** DATA PROVIDED **
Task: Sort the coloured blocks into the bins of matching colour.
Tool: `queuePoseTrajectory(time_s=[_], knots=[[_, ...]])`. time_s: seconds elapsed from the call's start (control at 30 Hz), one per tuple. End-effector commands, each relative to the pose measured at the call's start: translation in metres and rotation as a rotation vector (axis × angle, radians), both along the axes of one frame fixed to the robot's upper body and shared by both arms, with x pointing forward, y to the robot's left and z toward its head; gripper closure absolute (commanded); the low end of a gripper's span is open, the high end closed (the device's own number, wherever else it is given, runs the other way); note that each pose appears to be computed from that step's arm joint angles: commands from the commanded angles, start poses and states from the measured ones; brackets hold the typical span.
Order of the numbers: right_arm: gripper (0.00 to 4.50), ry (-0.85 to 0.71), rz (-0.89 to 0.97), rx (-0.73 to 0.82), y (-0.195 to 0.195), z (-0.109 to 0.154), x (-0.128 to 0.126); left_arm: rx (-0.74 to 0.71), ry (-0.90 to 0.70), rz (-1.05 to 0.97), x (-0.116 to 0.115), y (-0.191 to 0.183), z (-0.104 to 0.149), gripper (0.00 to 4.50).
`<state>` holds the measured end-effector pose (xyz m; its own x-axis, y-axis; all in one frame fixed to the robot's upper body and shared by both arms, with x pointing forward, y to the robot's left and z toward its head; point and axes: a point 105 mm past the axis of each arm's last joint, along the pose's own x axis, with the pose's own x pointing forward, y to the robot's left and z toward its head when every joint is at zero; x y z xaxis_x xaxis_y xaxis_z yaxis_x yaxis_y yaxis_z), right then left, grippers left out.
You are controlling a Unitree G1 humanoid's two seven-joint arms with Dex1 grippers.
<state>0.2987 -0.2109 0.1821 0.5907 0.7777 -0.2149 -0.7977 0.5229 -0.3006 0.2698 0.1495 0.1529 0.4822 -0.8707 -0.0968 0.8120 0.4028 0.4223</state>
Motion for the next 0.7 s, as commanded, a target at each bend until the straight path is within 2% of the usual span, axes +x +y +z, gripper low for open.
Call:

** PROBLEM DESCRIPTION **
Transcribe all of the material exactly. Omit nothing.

** RESULT FOR THIS TASK **
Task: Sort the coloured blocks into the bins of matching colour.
Tool: `queuePoseTrajectory(time_s=[_], knots=[[_, ...]])`. time_s: seconds elapsed from the call's start (control at 30 Hz), one per tuple. End-effector commands, each relative to the pose measured at the call's start: translation in metres and rotation as a rotation vector (axis × angle, radians), both along the axes of one frame fixed to the robot's upper body and shared by both arms, with x pointing forward, y to the robot's left and z toward its head; gripper closure absolute (commanded); the low end of a gripper's span is open, the high end closed (the device's own number, wherever else it is given, runs the other way); note that each pose appears to be computed from that step's arm joint angles: commands from the commanded angles, start poses and states from the measured ones; brackets hold the typical span.
Order of the numbers: right_arm: gripper (0.00 to 4.50), ry (-0.85 to 0.71), rz (-0.89 to 0.97), rx (-0.73 to 0.82), y (-0.195 to 0.195), z (-0.109 to 0.154), x (-0.128 to 0.126); left_arm: rx (-0.74 to 0.71), ry (-0.90 to 0.70), rz (-1.05 to 0.97), x (-0.116 to 0.115), y (-0.191 to 0.183), z (-0.104 to 0.149), gripper (0.00 to 4.50).
`<state>` holds the measured end-effector pose (xyz m; its own x-axis, y-axis; all in one frame fixed to the robot's upper body and shared by both arms, with x pointing forward, y to the robot's left and z toward its head; point and axes: a point 105 mm past the axis of each arm's last joint, along the pose's own x axis, with the pose's own x pointing forward, y to the robot's left and z toward its head when every joint is at zero; x y z xaxis_x xaxis_y xaxis_z yaxis_x yaxis_y yaxis_z), right then left, grippers left out.
You are controlling a Unitree G1 humanoid's two seven-joint arms with Dex1 grippers.
<state>0.2987 -0.2109 0.1821 0.5907 0.7777 -0.2149 -0.7977 0.5229 -0.3006 0.2698 0.1495 0.1529 0.4822 -0.8707 -0.0968 0.8120 0.4028 0.4223</state>
Motion for the next 0.7 s, as commanded, a target at each bend until the straight path is within 2% of the usual span, axes +x +y +z, gripper low for open.
Call:

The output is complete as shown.